Relations between Canada and the Democratic People's Republic of Korea (commonly known as North Korea) are very limited, as Canada suspended full diplomatic relations in 2010 over North Korea's destabilizing nuclear activity. Travel and commerce with North Korea are discouraged by the Canadian government and there is very little trade or diplomatic contact due to Canada's perspective that North Korea plays a destabilizing role in the Asia Pacific region.

Although diplomatic relations between Canada and North Korea were established in February 2001, diplomatic relations between the two countries have generally been strained due to Canada's close relationship with the United States, and Canada's staunch opposition to North Korea's nuclear ambitions and programs, and as a result, contact between them has been almost non-existent throughout history. Consequently, there has never been an official embassy built in either of the two nations.
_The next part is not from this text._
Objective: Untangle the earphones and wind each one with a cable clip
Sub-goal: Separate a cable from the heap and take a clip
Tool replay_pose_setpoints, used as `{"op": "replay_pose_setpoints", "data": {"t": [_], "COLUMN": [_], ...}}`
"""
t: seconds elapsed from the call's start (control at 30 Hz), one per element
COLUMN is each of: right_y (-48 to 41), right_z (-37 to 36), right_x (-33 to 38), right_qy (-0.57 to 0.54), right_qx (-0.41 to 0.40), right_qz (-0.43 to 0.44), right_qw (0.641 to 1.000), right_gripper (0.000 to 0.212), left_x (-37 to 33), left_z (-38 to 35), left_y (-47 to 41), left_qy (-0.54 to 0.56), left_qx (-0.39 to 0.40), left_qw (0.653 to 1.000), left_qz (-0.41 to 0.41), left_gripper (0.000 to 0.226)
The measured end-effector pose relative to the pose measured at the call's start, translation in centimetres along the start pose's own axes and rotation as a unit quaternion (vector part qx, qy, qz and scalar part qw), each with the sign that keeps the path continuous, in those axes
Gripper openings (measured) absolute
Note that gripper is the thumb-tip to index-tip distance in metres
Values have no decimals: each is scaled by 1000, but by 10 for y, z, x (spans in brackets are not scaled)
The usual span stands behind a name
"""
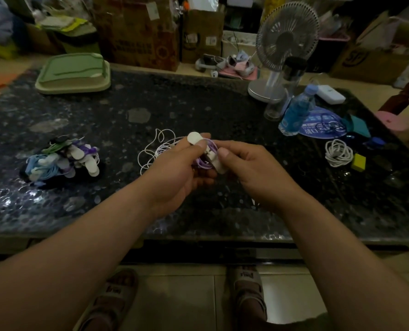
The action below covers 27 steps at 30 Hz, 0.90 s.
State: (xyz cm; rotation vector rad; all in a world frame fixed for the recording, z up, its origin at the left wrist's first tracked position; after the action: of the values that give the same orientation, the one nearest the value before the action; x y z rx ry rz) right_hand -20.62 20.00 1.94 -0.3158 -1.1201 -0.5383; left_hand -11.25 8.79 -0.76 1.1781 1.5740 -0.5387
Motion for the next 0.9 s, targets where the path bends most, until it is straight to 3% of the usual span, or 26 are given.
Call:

Full diplomatic relations were suspended by Canada in 2010 and replaced by a Controlled Engagement Policy limiting official bilateral contact to specific topics. Canada is officially represented by the Ambassador of Canada to Korea resident in the South Korean capital Seoul, and North Korea is represented through their permanent representative to the United Nations in New York. Sweden acts as the protecting power for Canadian citizens that travel to North Korea. North Korea has requested for an ambassador and mission to be created, but Canada has declined.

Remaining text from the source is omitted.